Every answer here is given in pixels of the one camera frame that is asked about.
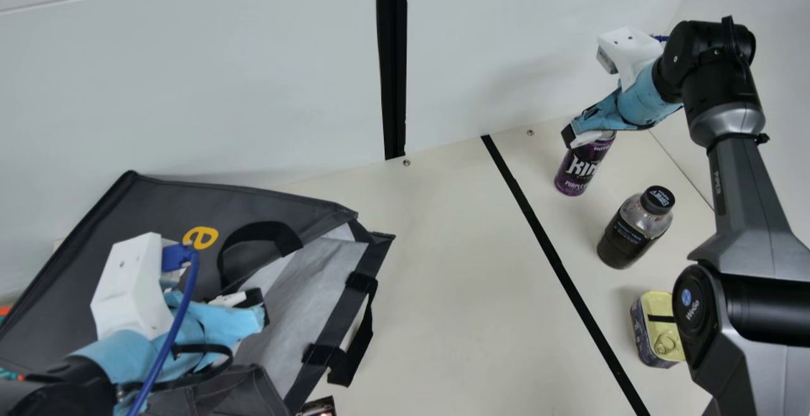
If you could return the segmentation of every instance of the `yellow tin can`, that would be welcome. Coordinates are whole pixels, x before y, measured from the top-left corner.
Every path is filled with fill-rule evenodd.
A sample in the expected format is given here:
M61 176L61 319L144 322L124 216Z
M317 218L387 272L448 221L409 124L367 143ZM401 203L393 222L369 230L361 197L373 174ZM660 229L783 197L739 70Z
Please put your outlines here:
M672 315L672 294L648 291L630 309L639 358L650 367L669 368L685 361Z

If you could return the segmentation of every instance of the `white tabletop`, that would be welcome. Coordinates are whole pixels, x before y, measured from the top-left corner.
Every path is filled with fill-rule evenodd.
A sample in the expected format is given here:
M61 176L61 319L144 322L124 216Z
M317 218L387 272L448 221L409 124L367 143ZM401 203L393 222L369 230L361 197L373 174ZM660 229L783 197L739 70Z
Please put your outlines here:
M397 234L341 416L633 414L479 139L281 191Z
M564 196L553 179L565 154L559 131L566 124L543 122L492 139L650 413L702 414L711 396L691 381L686 364L663 370L639 360L628 311L645 291L671 292L689 265L686 255L714 234L714 212L647 131L619 133L585 194ZM622 202L651 185L675 195L674 222L631 268L610 268L596 244Z
M622 133L584 196L552 184L564 122L495 134L562 262L651 414L701 414L708 394L685 364L646 367L628 310L671 290L686 254L712 233L711 209L646 132ZM535 131L528 136L527 129ZM346 389L322 379L339 414L633 414L479 139L276 187L342 203L397 239L379 275L375 336ZM596 255L620 203L646 186L676 194L675 222L636 266Z

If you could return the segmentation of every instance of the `blue cable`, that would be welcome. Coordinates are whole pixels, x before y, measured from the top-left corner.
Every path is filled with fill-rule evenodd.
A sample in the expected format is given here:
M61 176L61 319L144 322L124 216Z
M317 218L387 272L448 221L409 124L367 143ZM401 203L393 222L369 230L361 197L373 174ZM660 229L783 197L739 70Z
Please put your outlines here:
M157 358L154 359L154 364L149 371L149 375L147 375L147 379L144 381L144 387L141 387L141 390L138 392L138 396L135 397L134 403L132 404L132 407L130 407L130 411L127 413L127 416L137 416L138 413L140 413L140 408L143 407L144 402L147 401L151 388L153 388L154 382L157 381L157 377L160 375L160 370L163 369L166 358L168 358L168 354L171 352L171 345L174 344L174 340L177 338L177 333L180 332L180 326L183 324L185 313L189 309L189 304L191 303L191 294L193 294L194 286L197 284L197 273L199 272L200 260L199 254L197 254L197 251L194 249L186 253L183 258L184 260L182 262L189 260L191 261L191 269L189 269L189 278L185 283L185 292L183 294L183 298L180 300L180 306L177 307L177 313L174 314L174 322L171 323L171 329L168 329L166 341L160 348Z

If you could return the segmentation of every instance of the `yellow logo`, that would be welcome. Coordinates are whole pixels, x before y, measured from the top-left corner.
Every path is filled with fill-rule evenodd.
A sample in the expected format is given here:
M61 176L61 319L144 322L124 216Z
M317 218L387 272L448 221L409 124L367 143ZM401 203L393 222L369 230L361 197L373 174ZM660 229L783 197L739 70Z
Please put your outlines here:
M194 236L194 249L206 249L209 246L214 245L217 238L220 236L220 231L217 231L214 228L206 228L205 226L197 226L191 231L185 233L183 236L183 243L191 242L191 237Z

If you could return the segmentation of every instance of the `black strap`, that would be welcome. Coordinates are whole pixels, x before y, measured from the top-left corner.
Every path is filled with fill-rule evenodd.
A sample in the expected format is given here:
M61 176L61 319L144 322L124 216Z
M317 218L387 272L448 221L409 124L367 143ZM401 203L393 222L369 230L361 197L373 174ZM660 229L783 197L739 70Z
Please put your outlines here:
M223 255L229 248L237 243L265 241L275 243L281 256L286 256L301 249L304 243L292 228L281 222L258 222L244 225L232 232L220 248L220 254L216 257L216 268L220 271L220 283L222 289L228 288L231 281L225 277L225 259Z
M346 287L368 294L368 304L365 306L363 320L359 325L355 337L352 339L352 344L349 345L348 350L345 352L338 346L310 344L309 348L304 352L304 358L302 359L302 362L307 364L332 368L332 372L329 373L327 381L330 384L338 384L344 387L348 387L352 384L354 375L357 372L357 367L359 367L359 363L363 360L363 356L365 356L365 351L371 343L371 337L374 336L372 330L373 316L371 314L371 304L374 302L374 296L377 294L377 280L368 275L352 272L352 275L346 280Z
M200 373L180 376L180 378L172 379L171 381L156 382L153 388L151 388L151 392L159 393L161 391L170 391L206 382L228 370L231 364L234 363L234 352L223 344L193 343L173 344L173 346L171 346L171 354L174 356L190 355L191 353L195 353L195 355L200 355L200 353L202 353L202 355L205 355L205 353L219 353L220 355L228 356L228 358L225 362L222 362L216 367L206 367L206 369ZM139 391L142 387L144 387L144 382L130 381L121 385L121 391L124 394L129 394Z

Task statement:
Reproduce all lines above exactly. Leave the images out.

Exercise solution:
Every answer here is given in pixels of the one camera frame that is asked about.
If you could return the segmentation of every instance of the `yellow tin can`, that would be welcome. Coordinates are whole pixels, x before y, measured from the top-left corner.
Every path is filled with fill-rule evenodd.
A sample in the expected format is given here:
M61 176L61 319L144 322L124 216Z
M317 218L387 272L448 221L409 124L367 143ZM401 203L393 222L369 230L361 197L373 174ZM660 229L783 197L739 70Z
Please put your outlines here:
M672 315L672 294L648 291L630 309L639 358L650 367L669 368L685 361Z

If you could return the segmentation of every instance of the `white tabletop`, that would be welcome. Coordinates are whole pixels, x before y, measured from the top-left corner.
Every path is filled with fill-rule evenodd.
A sample in the expected format is given here:
M61 176L61 319L144 322L124 216Z
M317 218L387 272L448 221L409 124L367 143ZM401 203L393 222L369 230L361 197L373 174ZM660 229L783 197L739 70Z
Please put your outlines here:
M397 234L341 416L633 414L479 139L281 191Z
M564 196L553 179L565 154L559 131L566 124L543 122L492 139L650 413L702 414L711 396L691 381L686 364L663 370L639 360L628 311L645 291L671 292L689 265L686 255L714 234L714 212L647 131L619 133L585 194ZM622 202L651 185L675 195L674 222L631 268L610 268L596 244Z
M622 133L584 196L552 184L564 122L495 134L562 262L651 414L701 414L708 394L685 364L646 367L628 310L671 290L686 254L712 233L711 209L646 132ZM535 131L528 136L527 129ZM346 389L322 379L339 414L633 414L479 139L276 187L342 203L397 239L379 275L375 336ZM596 255L620 203L646 186L676 194L675 222L636 266Z

If you could return the segmentation of every instance of the `blue cable`, that would be welcome. Coordinates are whole pixels, x before y, measured from the top-left corner.
Every path is filled with fill-rule evenodd.
A sample in the expected format is given here:
M61 176L61 319L144 322L124 216Z
M317 218L387 272L448 221L409 124L367 143ZM401 203L393 222L369 230L361 197L373 174ZM660 229L783 197L739 70Z
Please put your outlines here:
M157 358L154 359L154 364L149 371L149 375L147 375L147 379L144 381L144 387L141 387L141 390L138 392L138 396L135 397L134 403L132 404L132 407L130 407L130 411L127 413L127 416L137 416L138 413L140 413L140 408L143 407L144 402L147 401L151 388L153 388L154 382L157 381L157 377L160 375L160 370L163 369L166 358L168 358L168 354L171 352L171 345L174 344L174 340L177 338L177 333L180 332L180 326L183 324L185 313L189 309L189 304L191 303L191 294L193 294L194 286L197 284L197 273L199 272L200 260L199 254L197 254L197 251L194 249L186 253L183 258L184 260L182 262L189 260L191 261L191 269L189 269L189 278L185 283L185 292L183 294L183 298L180 300L180 306L177 307L177 313L174 314L174 322L171 323L171 329L168 329L166 341L160 348Z

If you could return the segmentation of every instance of the `yellow logo`, that would be welcome. Coordinates are whole pixels, x before y, measured from the top-left corner.
Every path is filled with fill-rule evenodd.
A sample in the expected format is given here:
M61 176L61 319L144 322L124 216Z
M317 218L387 272L448 221L409 124L367 143ZM401 203L393 222L369 230L361 197L373 174ZM660 229L783 197L739 70Z
Please put your outlines here:
M194 236L194 249L206 249L209 246L214 245L217 238L220 236L220 231L217 231L214 228L206 228L205 226L197 226L191 231L185 233L183 236L183 243L191 242L191 237Z

If you could return the segmentation of every instance of the `black strap`, that would be welcome. Coordinates are whole pixels, x before y, measured from the top-left corner.
Every path is filled with fill-rule evenodd.
A sample in the expected format is given here:
M61 176L61 319L144 322L124 216Z
M317 218L387 272L448 221L409 124L367 143ZM401 203L393 222L369 230L361 197L373 174ZM660 229L783 197L739 70Z
Please put your outlines here:
M223 255L229 248L237 243L265 241L275 243L281 256L286 256L301 249L304 243L292 228L281 222L258 222L244 225L232 232L220 248L220 254L216 257L216 268L220 271L220 283L222 289L228 288L231 281L225 277L225 259Z
M346 287L368 294L368 304L365 306L363 320L359 325L355 337L352 339L352 344L349 345L348 350L345 352L338 346L310 344L309 348L304 352L304 358L302 359L302 362L307 364L332 368L332 372L329 373L327 381L330 384L338 384L344 387L348 387L352 384L354 375L357 372L357 367L359 367L359 363L363 360L363 356L365 356L365 351L371 343L371 337L374 336L372 330L373 316L371 314L371 304L374 302L374 296L377 294L377 280L368 275L352 272L352 275L346 280Z
M200 373L180 376L180 378L172 379L171 381L156 382L153 388L151 388L151 392L159 393L161 391L170 391L206 382L228 370L231 364L234 363L234 352L223 344L193 343L173 344L173 346L171 346L171 354L174 356L190 355L191 353L195 353L195 355L200 355L200 353L202 353L202 355L205 355L205 353L219 353L220 355L228 356L228 358L225 362L222 362L216 367L206 367L206 369ZM139 391L142 387L144 387L144 382L130 381L121 385L121 391L124 394L129 394Z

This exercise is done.